#### [Work order]
In the records below, find each line with the word "purple" and copy it.

Data extracted from a collection:
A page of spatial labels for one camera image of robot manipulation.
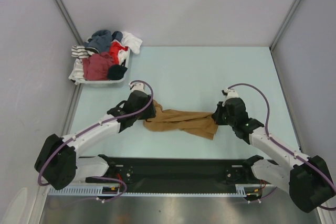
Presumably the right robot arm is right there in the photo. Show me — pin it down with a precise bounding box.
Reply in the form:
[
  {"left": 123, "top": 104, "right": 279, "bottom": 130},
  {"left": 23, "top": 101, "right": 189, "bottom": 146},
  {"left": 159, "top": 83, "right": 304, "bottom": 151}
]
[{"left": 212, "top": 86, "right": 335, "bottom": 213}]

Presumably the striped garment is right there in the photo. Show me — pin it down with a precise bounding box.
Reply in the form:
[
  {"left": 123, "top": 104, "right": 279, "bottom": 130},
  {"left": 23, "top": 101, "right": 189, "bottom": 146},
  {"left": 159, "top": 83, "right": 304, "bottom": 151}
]
[{"left": 71, "top": 45, "right": 90, "bottom": 59}]

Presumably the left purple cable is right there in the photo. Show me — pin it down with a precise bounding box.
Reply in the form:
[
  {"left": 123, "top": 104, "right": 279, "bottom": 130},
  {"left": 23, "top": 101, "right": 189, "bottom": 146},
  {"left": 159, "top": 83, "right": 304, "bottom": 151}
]
[{"left": 37, "top": 79, "right": 154, "bottom": 204}]

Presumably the slotted cable duct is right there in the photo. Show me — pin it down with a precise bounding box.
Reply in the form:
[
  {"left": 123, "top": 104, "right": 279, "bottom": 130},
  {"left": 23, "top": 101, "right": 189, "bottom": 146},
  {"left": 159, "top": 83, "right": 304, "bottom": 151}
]
[{"left": 48, "top": 184, "right": 259, "bottom": 197}]

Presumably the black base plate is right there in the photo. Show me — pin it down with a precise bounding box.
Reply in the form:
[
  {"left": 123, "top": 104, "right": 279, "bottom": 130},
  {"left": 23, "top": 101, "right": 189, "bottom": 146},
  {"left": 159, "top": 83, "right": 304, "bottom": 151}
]
[{"left": 85, "top": 157, "right": 260, "bottom": 187}]

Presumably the black garment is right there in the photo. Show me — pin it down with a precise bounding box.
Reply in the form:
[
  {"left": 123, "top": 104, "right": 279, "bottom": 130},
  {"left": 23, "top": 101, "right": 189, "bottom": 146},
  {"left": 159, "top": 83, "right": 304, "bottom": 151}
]
[{"left": 107, "top": 65, "right": 128, "bottom": 81}]

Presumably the white garment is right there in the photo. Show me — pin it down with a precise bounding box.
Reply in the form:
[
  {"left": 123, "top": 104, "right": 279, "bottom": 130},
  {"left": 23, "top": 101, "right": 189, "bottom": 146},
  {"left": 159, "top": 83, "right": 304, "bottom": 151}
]
[{"left": 121, "top": 31, "right": 143, "bottom": 55}]

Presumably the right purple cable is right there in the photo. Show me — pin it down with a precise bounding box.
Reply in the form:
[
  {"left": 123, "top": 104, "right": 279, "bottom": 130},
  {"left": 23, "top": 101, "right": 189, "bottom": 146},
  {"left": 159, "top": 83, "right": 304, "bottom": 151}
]
[{"left": 227, "top": 83, "right": 336, "bottom": 210}]

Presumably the maroon garment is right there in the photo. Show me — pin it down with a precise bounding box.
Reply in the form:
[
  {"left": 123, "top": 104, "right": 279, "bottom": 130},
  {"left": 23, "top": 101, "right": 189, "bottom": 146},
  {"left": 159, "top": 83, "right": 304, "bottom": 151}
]
[{"left": 82, "top": 52, "right": 116, "bottom": 81}]

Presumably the tan tank top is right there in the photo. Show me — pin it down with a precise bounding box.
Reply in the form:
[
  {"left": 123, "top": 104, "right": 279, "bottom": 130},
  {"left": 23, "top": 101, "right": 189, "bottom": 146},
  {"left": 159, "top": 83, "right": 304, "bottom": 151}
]
[{"left": 143, "top": 101, "right": 218, "bottom": 140}]

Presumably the white laundry basket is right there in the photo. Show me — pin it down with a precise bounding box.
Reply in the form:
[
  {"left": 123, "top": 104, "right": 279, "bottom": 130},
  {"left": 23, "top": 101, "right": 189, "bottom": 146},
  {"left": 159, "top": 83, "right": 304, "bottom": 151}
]
[{"left": 68, "top": 48, "right": 130, "bottom": 86}]

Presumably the red garment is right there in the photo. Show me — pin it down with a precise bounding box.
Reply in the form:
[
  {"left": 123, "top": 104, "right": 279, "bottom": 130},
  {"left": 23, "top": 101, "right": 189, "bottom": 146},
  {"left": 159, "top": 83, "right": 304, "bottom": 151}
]
[{"left": 109, "top": 40, "right": 129, "bottom": 61}]

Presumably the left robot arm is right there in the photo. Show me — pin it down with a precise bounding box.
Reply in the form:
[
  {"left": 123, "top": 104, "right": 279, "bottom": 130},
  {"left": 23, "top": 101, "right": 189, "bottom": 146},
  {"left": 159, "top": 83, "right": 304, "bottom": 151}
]
[{"left": 34, "top": 80, "right": 155, "bottom": 190}]

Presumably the blue grey garment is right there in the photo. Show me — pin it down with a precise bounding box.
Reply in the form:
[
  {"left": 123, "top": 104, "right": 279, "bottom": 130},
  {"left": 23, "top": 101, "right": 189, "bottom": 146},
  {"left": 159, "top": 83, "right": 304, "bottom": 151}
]
[{"left": 83, "top": 29, "right": 123, "bottom": 54}]

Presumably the purple cable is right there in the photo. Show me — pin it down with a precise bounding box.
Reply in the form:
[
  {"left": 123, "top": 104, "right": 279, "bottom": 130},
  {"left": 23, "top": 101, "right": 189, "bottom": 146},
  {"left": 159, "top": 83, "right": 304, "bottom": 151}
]
[
  {"left": 37, "top": 79, "right": 154, "bottom": 204},
  {"left": 227, "top": 83, "right": 336, "bottom": 210}
]

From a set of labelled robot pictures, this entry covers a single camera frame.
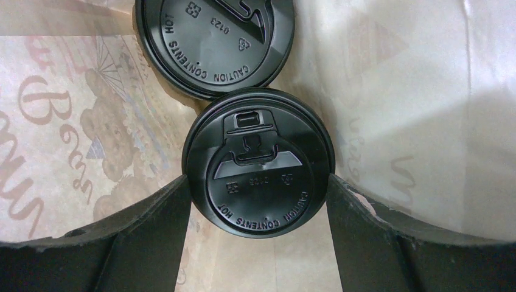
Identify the brown paper takeout bag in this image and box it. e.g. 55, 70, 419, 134
1, 1, 515, 291

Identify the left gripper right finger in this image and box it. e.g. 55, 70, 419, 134
326, 175, 515, 291

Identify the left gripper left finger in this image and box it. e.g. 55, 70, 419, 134
1, 175, 191, 291

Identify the black coffee cup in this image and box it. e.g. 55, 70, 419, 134
134, 0, 295, 101
182, 88, 336, 239

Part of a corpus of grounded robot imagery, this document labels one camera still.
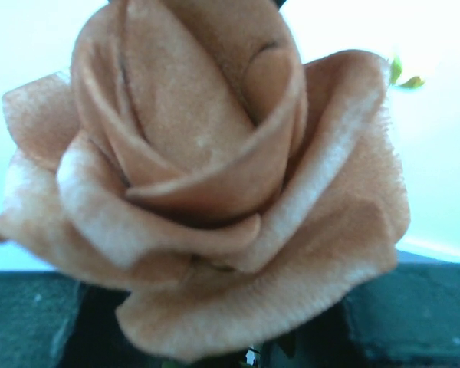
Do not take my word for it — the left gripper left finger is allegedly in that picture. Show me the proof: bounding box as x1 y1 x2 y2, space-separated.
0 268 139 368

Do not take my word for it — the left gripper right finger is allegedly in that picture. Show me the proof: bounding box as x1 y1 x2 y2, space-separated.
261 252 460 367

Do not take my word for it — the brown rose flower stem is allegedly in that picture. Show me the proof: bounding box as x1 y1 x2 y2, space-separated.
0 1 410 363

#### [Response to this task]
Presumably the left purple cable is right there in the photo. Show me — pin it down with a precise bounding box.
Presumably the right purple cable is right there in the photo. Show me — pin it down with a precise bounding box.
Presumably the purple cable is right there in the photo. Show me — pin it down with a precise bounding box.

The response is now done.